INSTRUCTIONS FOR THE TASK — Your task is to reproduce the listing exactly, without its images.

---- DATA SHOWN

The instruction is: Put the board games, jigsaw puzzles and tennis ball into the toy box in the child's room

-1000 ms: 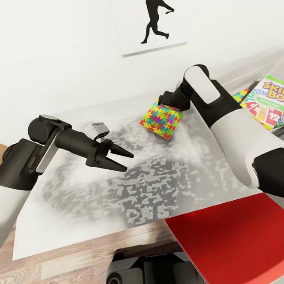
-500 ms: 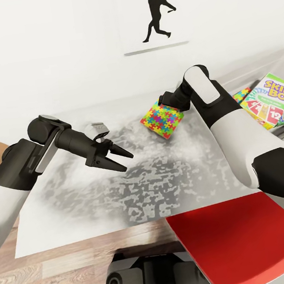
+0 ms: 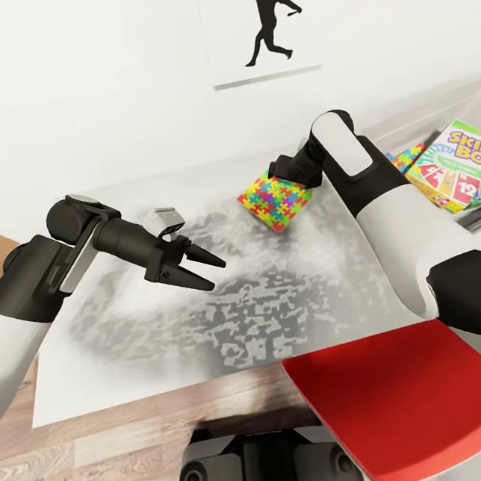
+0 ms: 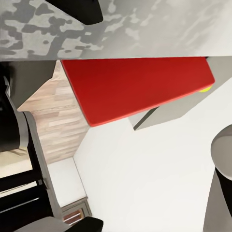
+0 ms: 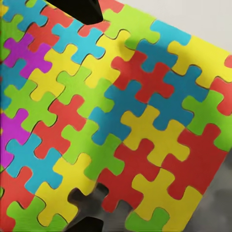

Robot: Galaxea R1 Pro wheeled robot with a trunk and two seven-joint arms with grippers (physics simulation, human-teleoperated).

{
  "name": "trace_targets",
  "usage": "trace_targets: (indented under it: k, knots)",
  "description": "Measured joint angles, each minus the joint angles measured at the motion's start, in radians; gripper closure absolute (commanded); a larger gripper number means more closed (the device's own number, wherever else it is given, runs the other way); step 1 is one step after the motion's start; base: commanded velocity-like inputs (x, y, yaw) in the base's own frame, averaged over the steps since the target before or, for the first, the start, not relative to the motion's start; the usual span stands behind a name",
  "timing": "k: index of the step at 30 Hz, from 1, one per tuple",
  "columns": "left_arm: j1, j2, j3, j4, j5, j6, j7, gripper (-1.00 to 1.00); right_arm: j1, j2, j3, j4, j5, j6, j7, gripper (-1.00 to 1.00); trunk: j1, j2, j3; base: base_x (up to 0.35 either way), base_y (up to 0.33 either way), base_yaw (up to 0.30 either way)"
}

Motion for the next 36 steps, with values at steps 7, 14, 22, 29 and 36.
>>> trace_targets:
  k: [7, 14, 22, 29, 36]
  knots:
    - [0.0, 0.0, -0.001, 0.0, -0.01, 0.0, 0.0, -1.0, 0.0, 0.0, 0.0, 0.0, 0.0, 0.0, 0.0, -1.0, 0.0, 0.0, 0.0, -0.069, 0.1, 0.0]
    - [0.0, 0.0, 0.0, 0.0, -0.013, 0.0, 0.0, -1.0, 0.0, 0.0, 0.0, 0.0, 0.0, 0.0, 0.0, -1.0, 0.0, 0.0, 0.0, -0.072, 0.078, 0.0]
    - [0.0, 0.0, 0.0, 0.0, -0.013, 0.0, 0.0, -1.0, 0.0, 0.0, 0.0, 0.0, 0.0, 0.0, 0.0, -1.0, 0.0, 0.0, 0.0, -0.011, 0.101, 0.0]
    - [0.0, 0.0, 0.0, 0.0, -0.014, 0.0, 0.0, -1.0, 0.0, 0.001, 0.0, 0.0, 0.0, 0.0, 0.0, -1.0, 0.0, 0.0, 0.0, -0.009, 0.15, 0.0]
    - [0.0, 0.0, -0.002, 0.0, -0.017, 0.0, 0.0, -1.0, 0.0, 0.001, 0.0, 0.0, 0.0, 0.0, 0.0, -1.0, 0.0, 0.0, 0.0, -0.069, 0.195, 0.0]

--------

RESULT —
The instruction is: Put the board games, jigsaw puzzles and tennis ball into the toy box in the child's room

-1000 ms: 
-500 ms: 
+0 ms: 
+0 ms: 
+0 ms: 

Robot: Galaxea R1 Pro wheeled robot with a trunk and two seven-joint arms with grippers (physics simulation, human-teleoperated).

{
  "name": "trace_targets",
  "usage": "trace_targets: (indented under it: k, knots)",
  "description": "Measured joint angles, each minus the joint angles measured at the motion's start, in radians; gripper closure absolute (commanded); a larger gripper number means more closed (the device's own number, wherever else it is given, runs the other way); step 1 is one step after the motion's start; base: commanded velocity-like inputs (x, y, yaw) in the base's own frame, averaged over the steps since the target before or, for the first, the start, not relative to the motion's start; the usual span stands behind a name",
  "timing": "k: index of the step at 30 Hz, from 1, one per tuple",
  "columns": "left_arm: j1, j2, j3, j4, j5, j6, j7, gripper (-1.00 to 1.00); right_arm: j1, j2, j3, j4, j5, j6, j7, gripper (-1.00 to 1.00); trunk: j1, j2, j3; base: base_x (up to 0.35 either way), base_y (up to 0.33 either way), base_yaw (up to 0.30 either way)"
}

Motion for the next 36 steps, with values at steps 7, 14, 22, 29 and 36.
>>> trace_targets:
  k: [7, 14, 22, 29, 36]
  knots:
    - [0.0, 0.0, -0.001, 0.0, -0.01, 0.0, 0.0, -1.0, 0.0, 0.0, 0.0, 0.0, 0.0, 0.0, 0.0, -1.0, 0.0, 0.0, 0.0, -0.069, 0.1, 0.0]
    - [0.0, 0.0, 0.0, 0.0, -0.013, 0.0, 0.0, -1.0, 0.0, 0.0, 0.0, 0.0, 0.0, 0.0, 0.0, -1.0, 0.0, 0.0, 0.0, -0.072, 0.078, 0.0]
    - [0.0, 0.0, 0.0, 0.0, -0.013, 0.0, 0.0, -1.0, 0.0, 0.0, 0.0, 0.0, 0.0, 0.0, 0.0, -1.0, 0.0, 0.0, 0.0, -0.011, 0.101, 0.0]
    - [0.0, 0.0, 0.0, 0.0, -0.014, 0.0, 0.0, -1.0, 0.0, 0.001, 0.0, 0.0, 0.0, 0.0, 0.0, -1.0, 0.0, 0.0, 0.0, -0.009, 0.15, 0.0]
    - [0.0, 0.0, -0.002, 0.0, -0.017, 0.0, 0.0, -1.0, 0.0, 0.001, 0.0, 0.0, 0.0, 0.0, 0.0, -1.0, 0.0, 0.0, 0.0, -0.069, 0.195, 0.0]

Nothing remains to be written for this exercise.